__Prompt__
Please restate the listing that follows without changing anything.

__Data shown__
----------------
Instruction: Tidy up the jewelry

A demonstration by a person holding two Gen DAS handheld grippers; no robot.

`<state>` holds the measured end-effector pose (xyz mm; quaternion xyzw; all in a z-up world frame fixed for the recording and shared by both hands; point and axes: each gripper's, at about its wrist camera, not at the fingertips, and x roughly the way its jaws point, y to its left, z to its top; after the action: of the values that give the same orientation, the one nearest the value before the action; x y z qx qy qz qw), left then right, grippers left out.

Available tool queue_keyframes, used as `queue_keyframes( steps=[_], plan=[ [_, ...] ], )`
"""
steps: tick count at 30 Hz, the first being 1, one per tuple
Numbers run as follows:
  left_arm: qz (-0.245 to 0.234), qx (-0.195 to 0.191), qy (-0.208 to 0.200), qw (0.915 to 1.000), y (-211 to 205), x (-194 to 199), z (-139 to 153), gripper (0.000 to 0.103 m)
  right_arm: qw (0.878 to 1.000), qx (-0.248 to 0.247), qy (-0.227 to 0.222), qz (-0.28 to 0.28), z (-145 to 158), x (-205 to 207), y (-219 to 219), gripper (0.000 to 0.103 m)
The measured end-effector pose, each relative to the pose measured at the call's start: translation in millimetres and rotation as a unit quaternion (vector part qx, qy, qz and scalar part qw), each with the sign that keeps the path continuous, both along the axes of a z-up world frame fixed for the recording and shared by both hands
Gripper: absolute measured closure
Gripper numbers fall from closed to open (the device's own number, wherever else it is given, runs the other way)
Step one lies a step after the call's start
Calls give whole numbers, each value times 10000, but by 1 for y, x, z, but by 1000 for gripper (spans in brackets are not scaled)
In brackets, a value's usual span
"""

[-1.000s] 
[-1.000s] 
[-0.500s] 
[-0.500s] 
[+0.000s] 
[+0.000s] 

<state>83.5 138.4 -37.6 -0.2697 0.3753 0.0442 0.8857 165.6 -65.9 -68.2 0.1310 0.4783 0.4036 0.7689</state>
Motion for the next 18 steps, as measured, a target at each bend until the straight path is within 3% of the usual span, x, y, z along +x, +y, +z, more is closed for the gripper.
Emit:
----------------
__Task response__
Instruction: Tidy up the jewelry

A demonstration by a person holding two Gen DAS handheld grippers; no robot.

`<state>` holds the measured end-effector pose (xyz mm; quaternion xyzw; all in a z-up world frame fixed for the recording and shared by both hands; point and axes: each gripper's, at about its wrist camera, not at the fingertips, and x roughly the way its jaws point, y to its left, z to its top; after the action: of the values that give the same orientation, the one nearest the value before the action; x y z qx qy qz qw), left then right, grippers left out.

Available tool queue_keyframes, used as `queue_keyframes( steps=[_], plan=[ [_, ...] ], )`
"""
steps: tick count at 30 Hz, the first being 1, one per tuple
Numbers run as follows:
  left_arm: qz (-0.245 to 0.234), qx (-0.195 to 0.191), qy (-0.208 to 0.200), qw (0.915 to 1.000), y (-211 to 205), x (-194 to 199), z (-139 to 153), gripper (0.000 to 0.103 m)
  right_arm: qw (0.878 to 1.000), qx (-0.248 to 0.247), qy (-0.227 to 0.222), qz (-0.28 to 0.28), z (-145 to 158), x (-205 to 207), y (-219 to 219), gripper (0.000 to 0.103 m)
The measured end-effector pose, each relative to the pose measured at the call's start: translation in millimetres and rotation as a unit quaternion (vector part qx, qy, qz and scalar part qw), each with the sign that keeps the path continuous, both along the axes of a z-up world frame fixed for the recording and shared by both hands
Gripper: absolute measured closure
Gripper numbers fall from closed to open (the device's own number, wherever else it is given, runs the other way)
Step one lies a step after the call's start
Calls give whole numbers, each value times 10000, but by 1 for y, x, z, but by 1000 for gripper (spans in brackets are not scaled)
In brackets, a value's usual span
"""

[-1.000s] 
[-1.000s] 
[-0.500s] 
[-0.500s] 
[+0.000s] 
[+0.000s] 

<state>83.5 138.4 -37.6 -0.2697 0.3753 0.0442 0.8857 165.6 -65.9 -68.2 0.1310 0.4783 0.4036 0.7689</state>
Motion for the next 18 steps, as measured, a target at each bend until the straight path is within 3% of the usual span, x, y, z along +x, +y, +z, more is closed for the gripper.
Emit:

The response is now finished.